Instructions for the task: Give the number of lines in the data below that contain "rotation", and only that number.

Exercise data Block Start

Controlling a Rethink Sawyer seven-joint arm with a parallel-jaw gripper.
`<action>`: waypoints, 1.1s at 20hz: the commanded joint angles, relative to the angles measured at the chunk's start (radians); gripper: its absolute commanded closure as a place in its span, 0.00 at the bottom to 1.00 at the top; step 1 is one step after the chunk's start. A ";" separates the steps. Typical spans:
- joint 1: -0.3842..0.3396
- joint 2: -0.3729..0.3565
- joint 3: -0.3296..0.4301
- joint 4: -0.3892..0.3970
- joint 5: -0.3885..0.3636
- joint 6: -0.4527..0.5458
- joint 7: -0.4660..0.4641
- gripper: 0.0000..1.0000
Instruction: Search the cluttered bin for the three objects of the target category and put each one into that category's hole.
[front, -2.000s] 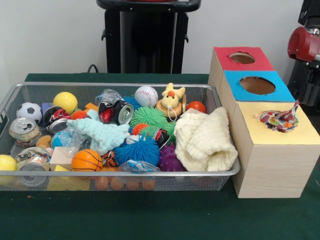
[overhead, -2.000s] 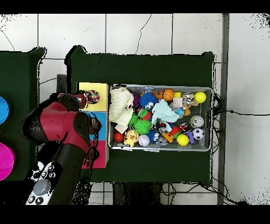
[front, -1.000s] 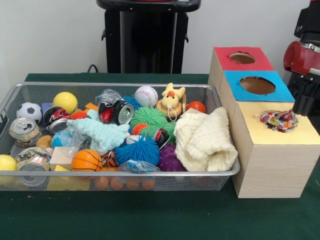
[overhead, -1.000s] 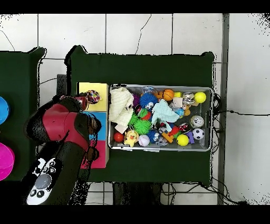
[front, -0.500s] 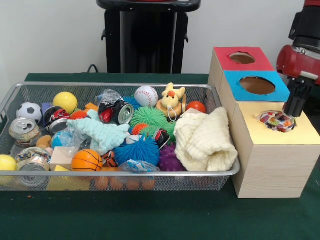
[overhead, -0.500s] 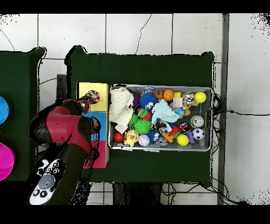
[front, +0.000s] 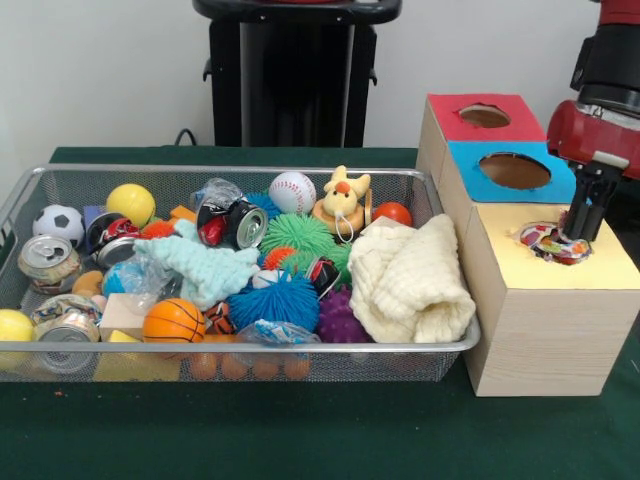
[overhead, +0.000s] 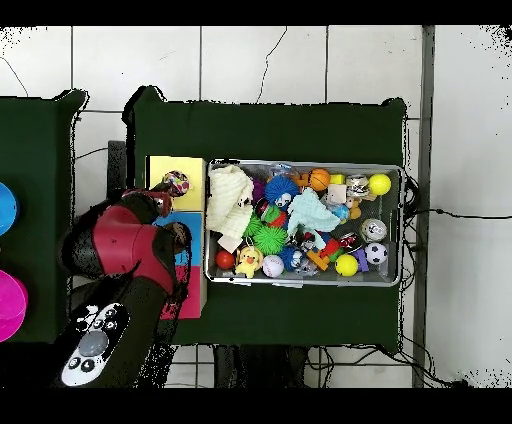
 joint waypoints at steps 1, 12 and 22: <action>-0.038 0.082 0.151 0.098 0.047 -0.117 0.282 1.00; 0.113 0.187 -0.113 0.058 0.126 -0.045 0.305 1.00; 0.127 0.195 -0.149 0.070 0.158 -0.066 0.264 1.00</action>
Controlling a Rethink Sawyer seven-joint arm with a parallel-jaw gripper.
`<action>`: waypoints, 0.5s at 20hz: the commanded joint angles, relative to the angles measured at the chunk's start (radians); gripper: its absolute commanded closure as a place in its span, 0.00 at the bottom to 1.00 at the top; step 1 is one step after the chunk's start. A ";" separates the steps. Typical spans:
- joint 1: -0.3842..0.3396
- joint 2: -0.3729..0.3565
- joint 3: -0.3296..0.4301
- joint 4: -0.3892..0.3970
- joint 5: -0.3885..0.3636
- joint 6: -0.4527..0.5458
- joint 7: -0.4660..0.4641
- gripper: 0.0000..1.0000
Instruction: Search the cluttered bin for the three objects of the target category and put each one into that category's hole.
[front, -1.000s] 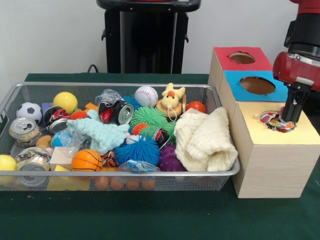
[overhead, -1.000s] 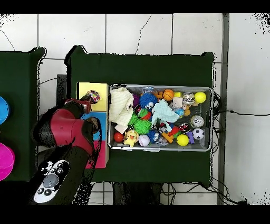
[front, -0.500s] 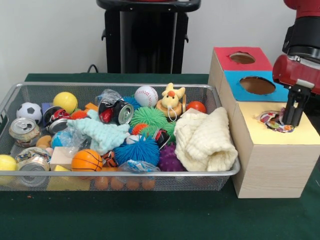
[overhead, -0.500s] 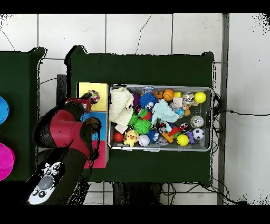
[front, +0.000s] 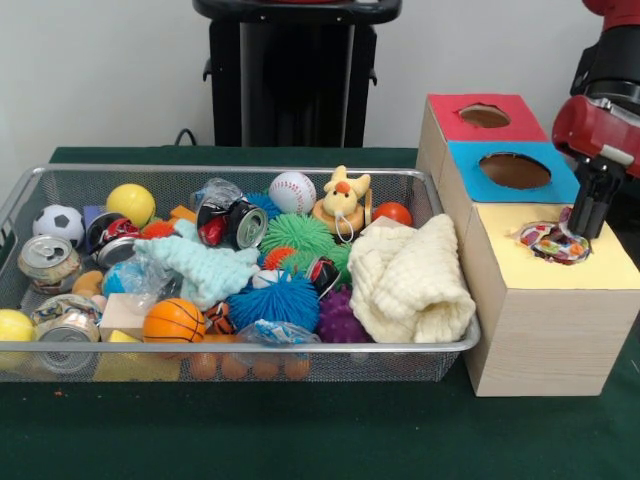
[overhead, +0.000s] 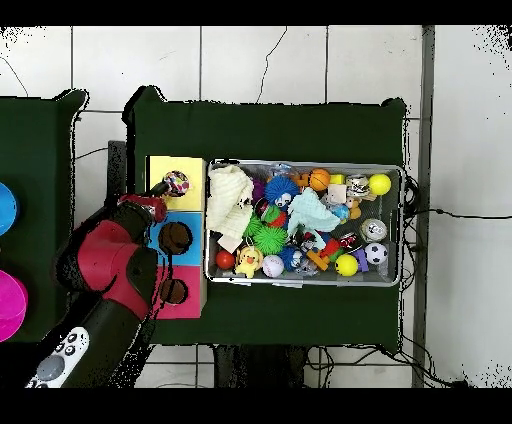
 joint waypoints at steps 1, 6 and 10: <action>-0.035 0.053 0.049 0.064 0.050 0.044 0.257 1.00; -0.013 0.054 0.002 0.057 0.059 0.103 0.253 1.00; -0.015 0.058 0.025 0.069 0.075 0.091 0.274 1.00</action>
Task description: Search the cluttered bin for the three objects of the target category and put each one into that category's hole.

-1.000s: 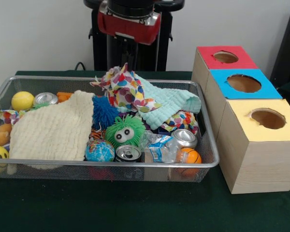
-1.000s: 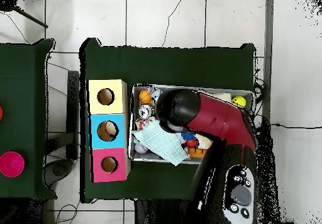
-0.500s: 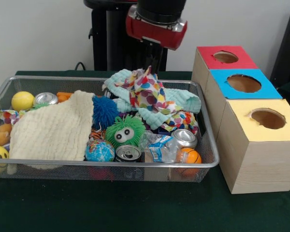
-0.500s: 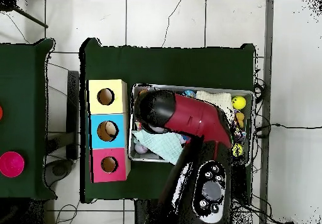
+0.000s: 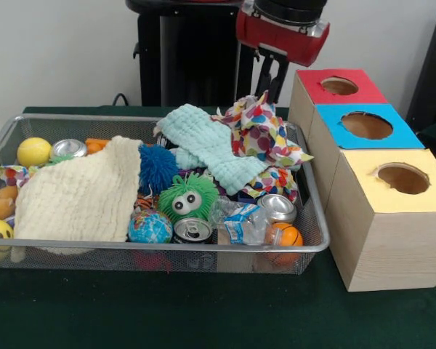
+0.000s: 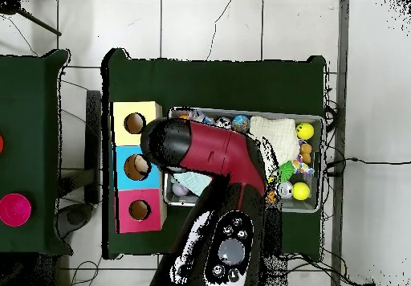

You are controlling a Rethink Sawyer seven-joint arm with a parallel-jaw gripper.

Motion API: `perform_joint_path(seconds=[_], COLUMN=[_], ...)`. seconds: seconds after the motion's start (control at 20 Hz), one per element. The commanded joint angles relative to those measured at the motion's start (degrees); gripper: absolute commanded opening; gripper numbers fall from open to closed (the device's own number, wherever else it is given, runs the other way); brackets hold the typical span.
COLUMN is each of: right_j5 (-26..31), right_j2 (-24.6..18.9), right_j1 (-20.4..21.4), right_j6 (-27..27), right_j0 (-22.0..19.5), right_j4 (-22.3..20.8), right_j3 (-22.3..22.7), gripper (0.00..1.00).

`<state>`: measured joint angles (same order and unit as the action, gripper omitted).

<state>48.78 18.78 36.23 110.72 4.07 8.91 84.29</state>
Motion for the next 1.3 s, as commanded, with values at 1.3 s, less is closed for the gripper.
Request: perform_joint_path(seconds=[1.3], right_j5=[-1.35], right_j2=[1.3], right_j1=[-2.85], right_j6=[28.05], right_j0=[11.36], right_j4=[9.42], right_j3=[9.01], gripper=[0.0])
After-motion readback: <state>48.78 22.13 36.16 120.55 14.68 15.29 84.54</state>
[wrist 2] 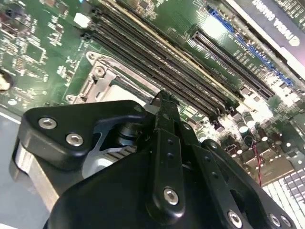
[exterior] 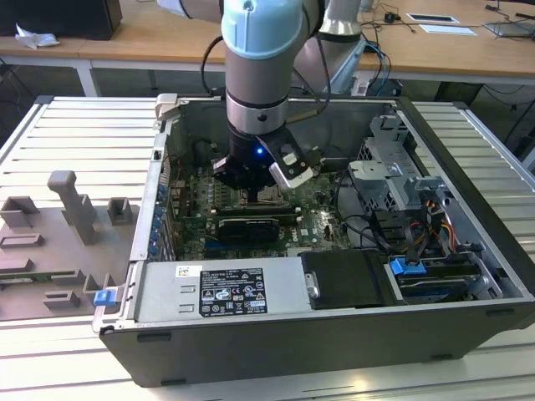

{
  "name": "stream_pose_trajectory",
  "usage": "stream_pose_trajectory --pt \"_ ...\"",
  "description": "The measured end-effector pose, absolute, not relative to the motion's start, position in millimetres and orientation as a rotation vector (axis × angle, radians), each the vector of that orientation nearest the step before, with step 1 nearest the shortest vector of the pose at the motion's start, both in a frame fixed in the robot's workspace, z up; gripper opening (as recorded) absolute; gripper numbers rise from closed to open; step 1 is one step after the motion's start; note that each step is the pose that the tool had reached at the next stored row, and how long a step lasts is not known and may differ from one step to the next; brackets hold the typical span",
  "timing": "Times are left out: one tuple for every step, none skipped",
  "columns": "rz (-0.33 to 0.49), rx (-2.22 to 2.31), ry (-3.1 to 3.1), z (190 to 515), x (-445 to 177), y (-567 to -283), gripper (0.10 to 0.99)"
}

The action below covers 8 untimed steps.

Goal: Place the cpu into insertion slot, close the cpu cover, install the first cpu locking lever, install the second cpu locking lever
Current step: 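Install the second cpu locking lever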

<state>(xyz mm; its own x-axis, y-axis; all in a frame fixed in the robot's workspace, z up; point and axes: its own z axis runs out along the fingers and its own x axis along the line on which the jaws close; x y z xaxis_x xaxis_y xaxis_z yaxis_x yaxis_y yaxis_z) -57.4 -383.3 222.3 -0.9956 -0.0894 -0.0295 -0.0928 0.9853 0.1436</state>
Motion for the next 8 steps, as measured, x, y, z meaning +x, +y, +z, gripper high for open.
stream_pose_trajectory --pt "0.230 -0.147 3.107 219.0 -58.2 -383.3 0.106" --pt "0.235 -0.150 3.106 214.9 -59.2 -383.3 0.106" --pt "0.263 -0.154 3.103 213.7 -61.2 -384.1 0.106" --pt "0.303 -0.155 3.098 213.3 -62.9 -386.0 0.106" --pt "0.323 -0.155 3.096 213.0 -63.7 -387.2 0.106" --pt "0.335 -0.155 3.094 212.6 -64.3 -388.3 0.106" --pt "0.349 -0.155 3.092 211.8 -65.1 -390.0 0.106" --pt "0.357 -0.156 3.091 211.2 -65.4 -391.6 0.106"
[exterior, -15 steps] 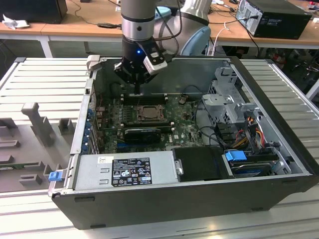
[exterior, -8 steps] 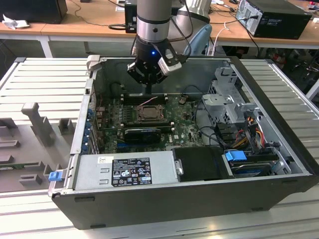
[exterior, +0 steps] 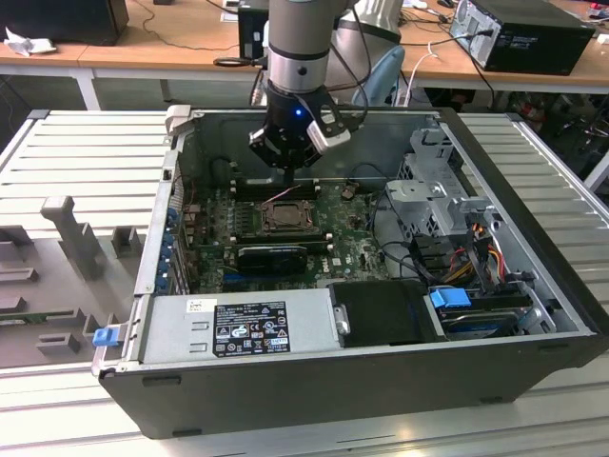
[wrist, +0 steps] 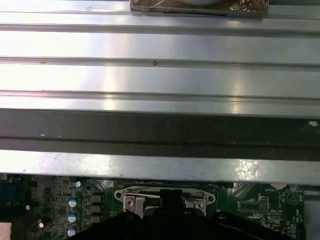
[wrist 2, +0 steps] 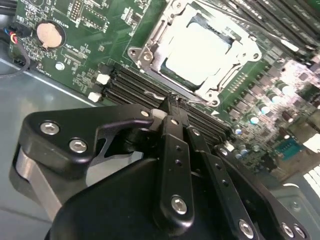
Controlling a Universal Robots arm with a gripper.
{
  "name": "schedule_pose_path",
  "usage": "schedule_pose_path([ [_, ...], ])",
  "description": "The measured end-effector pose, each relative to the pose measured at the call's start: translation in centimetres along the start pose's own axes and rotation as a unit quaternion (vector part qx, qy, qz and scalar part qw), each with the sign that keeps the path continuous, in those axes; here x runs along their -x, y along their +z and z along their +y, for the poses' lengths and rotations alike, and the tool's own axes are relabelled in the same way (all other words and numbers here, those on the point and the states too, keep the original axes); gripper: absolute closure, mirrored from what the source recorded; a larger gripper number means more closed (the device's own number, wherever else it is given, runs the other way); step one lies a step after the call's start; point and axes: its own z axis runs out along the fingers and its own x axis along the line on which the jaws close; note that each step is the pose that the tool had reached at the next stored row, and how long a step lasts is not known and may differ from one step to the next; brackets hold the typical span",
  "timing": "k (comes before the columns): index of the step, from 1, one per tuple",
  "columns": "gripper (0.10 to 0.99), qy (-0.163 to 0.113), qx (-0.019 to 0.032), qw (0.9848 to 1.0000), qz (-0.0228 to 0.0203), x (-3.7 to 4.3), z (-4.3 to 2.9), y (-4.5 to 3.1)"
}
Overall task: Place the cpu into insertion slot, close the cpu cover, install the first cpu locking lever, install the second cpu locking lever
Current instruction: 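Install the first cpu locking lever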
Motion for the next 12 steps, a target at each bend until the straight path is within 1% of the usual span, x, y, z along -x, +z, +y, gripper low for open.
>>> schedule_pose_path([
  [2, 0.980, -0.002, 0.0021, 1.0000, -0.0001, 0.04, 0.03, 0.15],
  [4, 0.980, -0.007, 0.0019, 1.0000, -0.0020, 0.08, 0.04, 0.55],
  [6, 0.980, -0.010, 0.0019, 0.9999, -0.0028, 0.08, 0.11, 0.83],
  [12, 0.980, -0.017, 0.0018, 0.9998, -0.0026, 0.46, 0.31, 1.45],
])
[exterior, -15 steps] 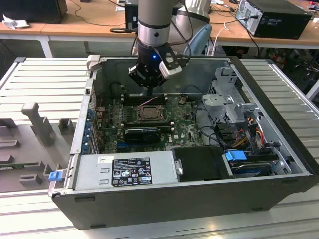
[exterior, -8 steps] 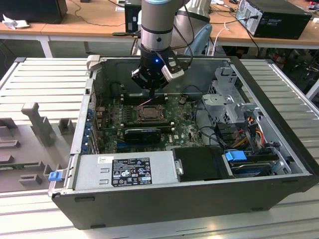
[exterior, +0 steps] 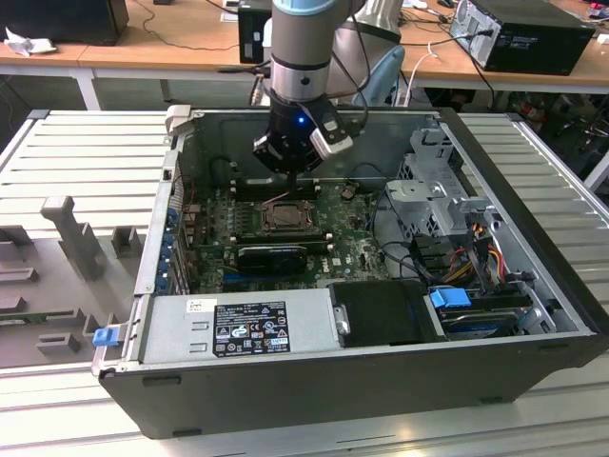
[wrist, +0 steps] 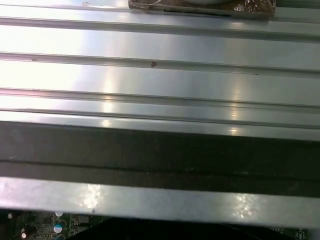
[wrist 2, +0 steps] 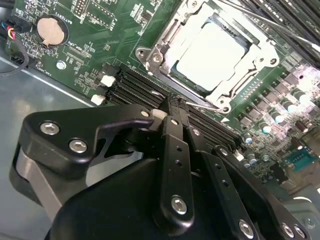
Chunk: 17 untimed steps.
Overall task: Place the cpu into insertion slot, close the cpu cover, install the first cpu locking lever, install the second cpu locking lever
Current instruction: 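Install the first cpu locking lever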
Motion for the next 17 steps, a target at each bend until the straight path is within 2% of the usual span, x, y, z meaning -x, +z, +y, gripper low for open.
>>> schedule_pose_path([
  [8, 0.980, -0.019, -0.0001, 0.9998, 0.0006, 0.45, 0.03, 0.68],
  [17, 0.980, -0.030, -0.0002, 0.9995, 0.0013, 0.53, -0.01, 1.60],
])
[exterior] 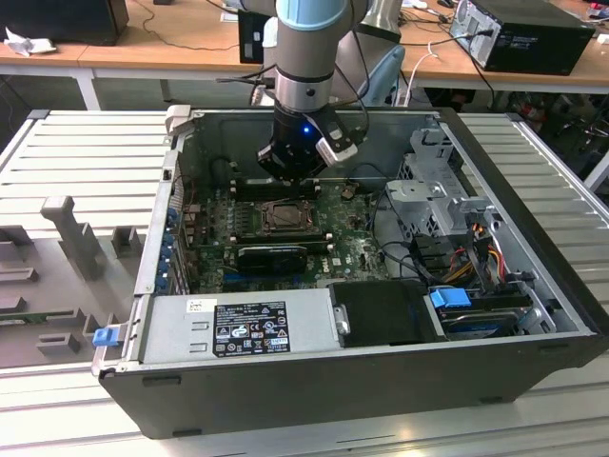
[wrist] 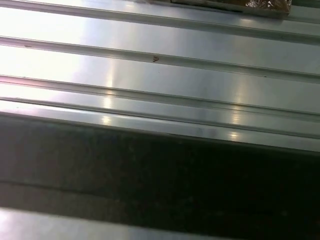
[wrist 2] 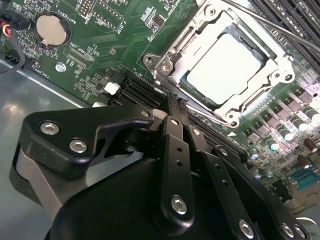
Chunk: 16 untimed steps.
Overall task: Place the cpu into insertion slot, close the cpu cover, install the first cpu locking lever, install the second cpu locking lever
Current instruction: 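Install the first cpu locking lever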
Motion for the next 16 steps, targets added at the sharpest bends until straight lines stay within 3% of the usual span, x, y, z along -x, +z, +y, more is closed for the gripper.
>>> schedule_pose_path([
  [6, 0.980, -0.001, -0.0024, 1.0000, 0.0004, 0.08, -0.03, 0.44],
  [12, 0.980, -0.001, -0.0098, 1.0000, 0.0013, 0.08, -0.05, 0.74],
  [16, 0.980, -0.001, -0.0095, 1.0000, 0.0014, 0.07, -0.06, 0.82],
])
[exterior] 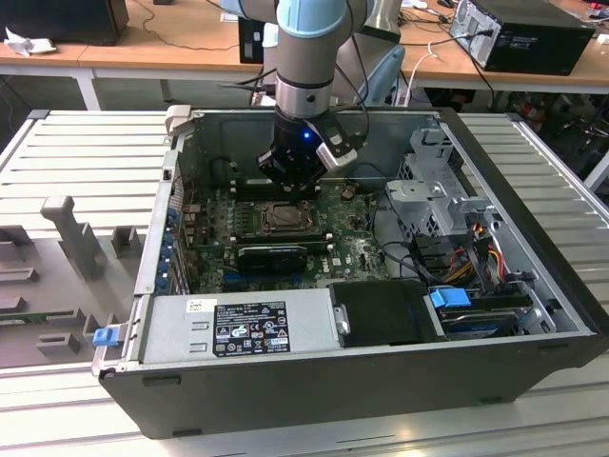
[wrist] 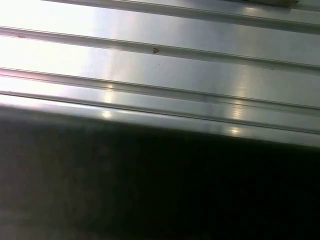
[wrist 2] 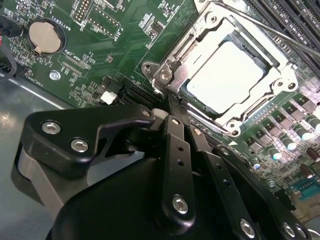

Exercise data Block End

Output for this exercise: 2